Geocentre motion measured with DORIS and SLR, and predicted by geophysical models

Abstract

Geocentre motion signals measured by satellite geodesy and those predicted from the observed mass redistribution in the ocean, atmosphere and terrestrial waters over 1993.1–2003.0 are analysed and compared under two viewpoints: the amplitudes and phases of the seasonal components, and the spectral signature of the non-seasonal components. The geodetic signals partly match the geophysical variations in the seasonal band, with possible remaining annual and semi-annual errors in both techniques, at the millimetre level in the equatorial plane for Satellite laser ranging (SLR) and Doppler Orbitography and radiopositioning integrated on Satellite (DORIS), and at the centimetre level in T z (Z-axis translation) for DORIS. Unlike SLR, the DORIS annual signatures in all three geocentre components have strongly varying amplitudes after 1996. The amplitude of the annual geophysical signal in T y is slowly growing with time.

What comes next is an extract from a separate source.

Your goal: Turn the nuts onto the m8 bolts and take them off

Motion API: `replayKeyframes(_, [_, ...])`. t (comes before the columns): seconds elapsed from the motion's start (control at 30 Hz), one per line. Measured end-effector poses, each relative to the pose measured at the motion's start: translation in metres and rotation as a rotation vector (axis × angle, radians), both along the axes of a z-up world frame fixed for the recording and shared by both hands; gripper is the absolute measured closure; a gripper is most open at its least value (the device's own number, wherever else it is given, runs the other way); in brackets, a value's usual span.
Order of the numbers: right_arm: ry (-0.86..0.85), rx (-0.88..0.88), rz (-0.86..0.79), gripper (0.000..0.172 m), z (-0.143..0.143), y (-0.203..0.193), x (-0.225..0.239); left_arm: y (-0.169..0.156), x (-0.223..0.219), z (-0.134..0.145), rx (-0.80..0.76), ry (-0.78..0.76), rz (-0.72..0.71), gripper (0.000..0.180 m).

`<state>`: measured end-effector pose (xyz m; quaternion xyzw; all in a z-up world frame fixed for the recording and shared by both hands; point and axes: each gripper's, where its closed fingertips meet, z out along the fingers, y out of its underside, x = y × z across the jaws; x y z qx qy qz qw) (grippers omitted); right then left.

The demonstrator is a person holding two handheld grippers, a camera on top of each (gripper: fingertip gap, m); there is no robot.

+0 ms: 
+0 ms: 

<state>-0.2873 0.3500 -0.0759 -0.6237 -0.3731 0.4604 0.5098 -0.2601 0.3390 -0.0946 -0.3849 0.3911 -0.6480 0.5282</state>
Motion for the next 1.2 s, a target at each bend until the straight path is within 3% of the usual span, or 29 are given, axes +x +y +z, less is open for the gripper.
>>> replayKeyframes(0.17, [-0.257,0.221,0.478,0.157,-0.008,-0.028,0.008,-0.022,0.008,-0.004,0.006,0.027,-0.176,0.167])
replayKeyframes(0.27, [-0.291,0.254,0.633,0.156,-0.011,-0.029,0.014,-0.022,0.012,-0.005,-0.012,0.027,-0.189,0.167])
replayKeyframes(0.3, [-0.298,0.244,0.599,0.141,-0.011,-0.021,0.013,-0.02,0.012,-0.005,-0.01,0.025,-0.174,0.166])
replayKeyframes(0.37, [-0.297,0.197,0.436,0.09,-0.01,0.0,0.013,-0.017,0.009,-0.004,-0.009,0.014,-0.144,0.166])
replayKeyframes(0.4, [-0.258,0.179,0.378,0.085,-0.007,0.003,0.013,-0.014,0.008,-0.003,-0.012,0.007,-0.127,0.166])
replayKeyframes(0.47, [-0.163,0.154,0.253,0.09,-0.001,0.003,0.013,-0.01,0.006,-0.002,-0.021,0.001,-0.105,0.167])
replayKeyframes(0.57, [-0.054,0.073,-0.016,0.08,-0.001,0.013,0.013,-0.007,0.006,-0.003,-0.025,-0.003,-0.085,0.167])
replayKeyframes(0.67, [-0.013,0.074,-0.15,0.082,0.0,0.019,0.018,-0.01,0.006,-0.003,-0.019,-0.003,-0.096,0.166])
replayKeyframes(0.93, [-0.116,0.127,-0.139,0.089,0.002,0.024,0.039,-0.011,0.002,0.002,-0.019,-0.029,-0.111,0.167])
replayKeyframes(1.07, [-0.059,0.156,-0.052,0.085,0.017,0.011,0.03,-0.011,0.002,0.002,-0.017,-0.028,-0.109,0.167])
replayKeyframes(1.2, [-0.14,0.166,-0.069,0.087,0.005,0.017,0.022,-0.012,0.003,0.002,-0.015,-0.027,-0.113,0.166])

All three geophysical fluids contribute to this effect. The magnitude of the geophysically derived long-term geocentre motion is of the same magnitude in the T x , T y and T z directions, with a 0.5–1.0 mm Allan standard deviation for the 1-year sampling time, while the geodetic values are 2 mm in the equatorial plane for both SLR and DORIS, 4 mm for SLR and 9 mm for DORIS in the T z direction. The mismatch of the geodetic signal with the geophysical one in the inter-annual band is suggested to be due partly to excessive geodetic noise and partly to underestimated geophysical signal.